Thursday, 7 August 2008

Of bowls and bats

The May/June 2008 issue of Archaeology ran a fascinating feature on a 'Townsend's long-eared bat' bowl (c.1050-1150 AD) in its Artifact column. The bowl was found in the Cameron Creek area of New Mexico in the Mimbres River basin.

Bats feature in literature (Shakespeare ...) and art (Goya ...), but it would be interesting to discover other bat representations on ancient pottery.

Ilhuicamina
(aka Thomas Aleto),
Professor of Anthropology at St. Louis, Missouri has posted a fine Mayan bat plate on flickr, and also a Zapotec bat bowl from the Saint Louis Art Museum.

The clay face of a bat was found at Taíno, a pre-Columbian ceremonial site in Puerto Rico. Source: an article by Mike Toner in Archaeology, Volume 61 Number 2, March/April 2008.

The Met has a pair of gold bat-nosed pendants. Read more about bat representations in the Met timeline (& here for bat representations in the Panama region c.700).

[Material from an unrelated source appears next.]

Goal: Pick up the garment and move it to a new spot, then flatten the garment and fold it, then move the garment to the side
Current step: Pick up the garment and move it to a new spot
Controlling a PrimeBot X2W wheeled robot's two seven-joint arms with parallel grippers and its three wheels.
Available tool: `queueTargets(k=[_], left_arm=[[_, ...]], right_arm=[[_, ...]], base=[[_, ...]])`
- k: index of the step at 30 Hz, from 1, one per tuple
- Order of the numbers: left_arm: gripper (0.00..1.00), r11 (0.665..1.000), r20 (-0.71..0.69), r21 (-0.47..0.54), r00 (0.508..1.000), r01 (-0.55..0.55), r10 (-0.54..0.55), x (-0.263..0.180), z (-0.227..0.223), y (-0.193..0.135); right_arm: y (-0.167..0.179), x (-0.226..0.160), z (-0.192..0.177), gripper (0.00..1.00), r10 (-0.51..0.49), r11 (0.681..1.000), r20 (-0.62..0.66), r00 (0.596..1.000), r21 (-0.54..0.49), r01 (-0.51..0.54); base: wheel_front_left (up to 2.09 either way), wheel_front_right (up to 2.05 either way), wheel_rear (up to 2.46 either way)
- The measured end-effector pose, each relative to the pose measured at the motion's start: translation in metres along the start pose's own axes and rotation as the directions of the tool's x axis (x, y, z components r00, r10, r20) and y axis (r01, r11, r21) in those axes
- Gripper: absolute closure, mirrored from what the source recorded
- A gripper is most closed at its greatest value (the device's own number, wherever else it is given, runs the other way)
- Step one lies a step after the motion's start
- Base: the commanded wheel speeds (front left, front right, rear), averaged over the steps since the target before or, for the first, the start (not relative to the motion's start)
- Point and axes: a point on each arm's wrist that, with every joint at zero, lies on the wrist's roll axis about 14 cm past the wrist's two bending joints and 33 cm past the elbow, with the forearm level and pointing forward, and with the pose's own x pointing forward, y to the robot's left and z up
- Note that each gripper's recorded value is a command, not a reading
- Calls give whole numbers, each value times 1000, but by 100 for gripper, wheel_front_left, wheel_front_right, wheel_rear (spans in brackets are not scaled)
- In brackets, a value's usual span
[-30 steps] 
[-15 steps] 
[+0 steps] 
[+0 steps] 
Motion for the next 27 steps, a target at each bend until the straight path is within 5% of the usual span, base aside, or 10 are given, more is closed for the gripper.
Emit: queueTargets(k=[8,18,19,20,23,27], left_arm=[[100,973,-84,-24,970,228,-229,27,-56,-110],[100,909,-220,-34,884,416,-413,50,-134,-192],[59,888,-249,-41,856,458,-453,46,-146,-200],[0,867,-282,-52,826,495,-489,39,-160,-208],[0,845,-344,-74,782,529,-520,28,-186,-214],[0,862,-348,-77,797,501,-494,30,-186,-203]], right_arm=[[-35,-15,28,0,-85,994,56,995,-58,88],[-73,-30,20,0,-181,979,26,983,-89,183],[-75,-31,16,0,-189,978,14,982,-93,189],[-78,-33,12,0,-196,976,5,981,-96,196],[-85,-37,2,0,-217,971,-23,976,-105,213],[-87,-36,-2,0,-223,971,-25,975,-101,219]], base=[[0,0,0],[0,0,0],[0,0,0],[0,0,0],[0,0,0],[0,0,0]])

I have already mentioned on my Bookshelf (bottom right) how much I like the poetry anthology On a Bat's Wing, edited by Michael Rosen and published by Five Leaves Poetry.

3 comments:

Mistlethrush said...

Thanks for this - I like bats. Not written about them yet though. Have you?

Coastcard said...

Yes, I love bats, too. Went on my first bat-watch in Northumberland many years ago! These days we have bats in the garden at home.

Yes, I have written poems about bats: three come to mind (two in print - one in Manifold, one in Linkway - and the third, is a finished draft in the 'brewing' (or should that be 'hibernating'?) stage.

Mistlethrush said...

I invited myself on a bat box checking day.
Of course only the bat expert was allowed to ascend the ladders to check / clean out the boxes; the rest of use carried ladders, torches and associated paraphernalia through he brambles for him! Nevertheless it was a pleasant morning.